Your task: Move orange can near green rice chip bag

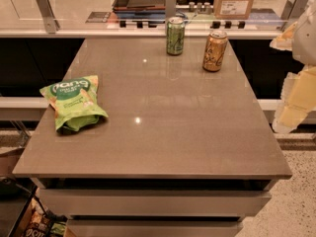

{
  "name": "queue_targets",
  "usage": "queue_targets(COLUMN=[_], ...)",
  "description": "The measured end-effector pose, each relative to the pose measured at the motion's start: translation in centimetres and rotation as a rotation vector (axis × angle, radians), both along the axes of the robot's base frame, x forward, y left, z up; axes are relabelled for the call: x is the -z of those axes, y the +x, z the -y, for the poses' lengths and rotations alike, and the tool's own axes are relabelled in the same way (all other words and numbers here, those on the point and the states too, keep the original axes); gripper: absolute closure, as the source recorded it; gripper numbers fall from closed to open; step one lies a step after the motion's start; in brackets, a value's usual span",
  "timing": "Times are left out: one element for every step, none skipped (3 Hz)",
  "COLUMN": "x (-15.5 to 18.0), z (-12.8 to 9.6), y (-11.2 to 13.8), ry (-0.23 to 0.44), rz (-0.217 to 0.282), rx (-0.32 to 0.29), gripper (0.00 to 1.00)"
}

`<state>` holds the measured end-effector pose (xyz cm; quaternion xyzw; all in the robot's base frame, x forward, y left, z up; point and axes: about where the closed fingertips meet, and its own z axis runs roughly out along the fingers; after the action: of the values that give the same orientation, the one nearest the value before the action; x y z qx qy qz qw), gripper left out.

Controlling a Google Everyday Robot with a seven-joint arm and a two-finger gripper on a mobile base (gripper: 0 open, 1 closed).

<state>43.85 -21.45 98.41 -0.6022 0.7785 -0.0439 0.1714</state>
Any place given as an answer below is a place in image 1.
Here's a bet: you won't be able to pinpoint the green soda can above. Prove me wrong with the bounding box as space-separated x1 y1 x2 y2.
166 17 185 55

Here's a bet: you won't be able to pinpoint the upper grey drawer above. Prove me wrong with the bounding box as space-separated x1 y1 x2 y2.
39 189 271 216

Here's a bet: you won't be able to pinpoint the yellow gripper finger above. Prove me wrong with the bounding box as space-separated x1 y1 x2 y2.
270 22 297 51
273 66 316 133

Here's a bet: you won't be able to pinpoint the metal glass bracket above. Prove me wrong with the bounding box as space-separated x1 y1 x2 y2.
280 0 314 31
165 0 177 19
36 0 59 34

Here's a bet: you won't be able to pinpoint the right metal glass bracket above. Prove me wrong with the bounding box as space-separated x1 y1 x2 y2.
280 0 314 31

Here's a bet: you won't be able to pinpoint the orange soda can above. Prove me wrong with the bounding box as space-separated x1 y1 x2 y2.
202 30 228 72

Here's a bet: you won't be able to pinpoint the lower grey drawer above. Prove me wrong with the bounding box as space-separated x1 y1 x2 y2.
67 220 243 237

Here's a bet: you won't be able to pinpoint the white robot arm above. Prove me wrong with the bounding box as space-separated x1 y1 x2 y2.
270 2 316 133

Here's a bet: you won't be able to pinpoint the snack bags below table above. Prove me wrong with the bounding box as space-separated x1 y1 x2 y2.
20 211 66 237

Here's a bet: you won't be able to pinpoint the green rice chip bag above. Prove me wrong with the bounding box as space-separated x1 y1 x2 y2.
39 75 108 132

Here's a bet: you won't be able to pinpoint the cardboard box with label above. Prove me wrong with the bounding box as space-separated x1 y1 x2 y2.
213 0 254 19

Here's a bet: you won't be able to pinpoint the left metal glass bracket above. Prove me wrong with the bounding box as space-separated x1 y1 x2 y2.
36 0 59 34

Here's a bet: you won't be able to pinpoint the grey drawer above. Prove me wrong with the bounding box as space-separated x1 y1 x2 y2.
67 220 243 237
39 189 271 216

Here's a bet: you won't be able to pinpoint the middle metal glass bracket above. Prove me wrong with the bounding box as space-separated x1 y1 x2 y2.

········

WHAT YOU HAVE TO DO: Without any of its images, the data above should be returned exactly.

REPLY:
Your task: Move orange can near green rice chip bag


{
  "name": "queue_targets",
  "usage": "queue_targets(COLUMN=[_], ...)",
  "description": "The measured end-effector pose, each relative to the pose measured at the motion's start: translation in centimetres and rotation as a rotation vector (axis × angle, radians), both along the axes of the robot's base frame, x forward, y left, z up; axes are relabelled for the call: x is the -z of those axes, y the +x, z the -y, for the poses' lengths and rotations alike, and the tool's own axes are relabelled in the same way (all other words and numbers here, those on the point and the states too, keep the original axes); gripper: absolute closure, as the source recorded it; gripper numbers fall from closed to open; step one lies a step after the motion's start; in brackets, a value's usual span",
  "timing": "Times are left out: one element for every step, none skipped (3 Hz)",
  "COLUMN": "x (-15.5 to 18.0), z (-12.8 to 9.6), y (-11.2 to 13.8), ry (-0.23 to 0.44), rz (-0.217 to 0.282), rx (-0.32 to 0.29), gripper (0.00 to 1.00)"
}

`<state>` holds the measured end-effector pose (xyz cm; quaternion xyzw; all in the robot's base frame, x forward, y left, z up; point and axes: about where the closed fingertips meet, and its own z axis runs roughly out along the fingers; after the action: of the values that give the same orientation, the one nearest the value before the action; x y z qx qy qz qw), gripper left out.

Controlling a Google Everyday Robot with a seven-joint arm and a two-finger gripper on a mobile base (gripper: 0 open, 1 closed).

<state>43.85 -21.45 98.41 -0.6022 0.7785 -0.0439 0.1714</state>
Any place given as an answer below is a place in image 1.
Here's a bet: you won't be able to pinpoint the green soda can above. Prove me wrong with the bounding box as space-separated x1 y1 x2 y2.
166 17 185 55

Here's a bet: you won't be able to pinpoint the upper grey drawer above. Prove me wrong with the bounding box as space-separated x1 y1 x2 y2.
39 189 271 216

Here's a bet: you won't be able to pinpoint the yellow gripper finger above. Prove me wrong with the bounding box as space-separated x1 y1 x2 y2.
270 22 297 51
273 66 316 133

Here's a bet: you won't be able to pinpoint the metal glass bracket above. Prove me wrong with the bounding box as space-separated x1 y1 x2 y2.
280 0 314 31
165 0 177 19
36 0 59 34

Here's a bet: you won't be able to pinpoint the right metal glass bracket above. Prove me wrong with the bounding box as space-separated x1 y1 x2 y2.
280 0 314 31

Here's a bet: you won't be able to pinpoint the orange soda can above. Prove me wrong with the bounding box as space-separated x1 y1 x2 y2.
202 30 228 72

Here's a bet: you won't be able to pinpoint the lower grey drawer above. Prove me wrong with the bounding box as space-separated x1 y1 x2 y2.
67 220 243 237

Here's a bet: you won't be able to pinpoint the white robot arm above. Prove me wrong with the bounding box as space-separated x1 y1 x2 y2.
270 2 316 133

Here's a bet: you won't be able to pinpoint the snack bags below table above. Prove me wrong with the bounding box as space-separated x1 y1 x2 y2.
20 211 66 237

Here's a bet: you won't be able to pinpoint the green rice chip bag above. Prove me wrong with the bounding box as space-separated x1 y1 x2 y2.
39 75 108 132

Here's a bet: you won't be able to pinpoint the cardboard box with label above. Prove me wrong with the bounding box as space-separated x1 y1 x2 y2.
213 0 254 19

Here's a bet: you won't be able to pinpoint the left metal glass bracket above. Prove me wrong with the bounding box as space-separated x1 y1 x2 y2.
36 0 59 34

Here's a bet: you won't be able to pinpoint the grey drawer above. Prove me wrong with the bounding box as space-separated x1 y1 x2 y2.
67 220 243 237
39 189 271 216

Here's a bet: you won't be able to pinpoint the middle metal glass bracket above. Prove me wrong with the bounding box as space-separated x1 y1 x2 y2.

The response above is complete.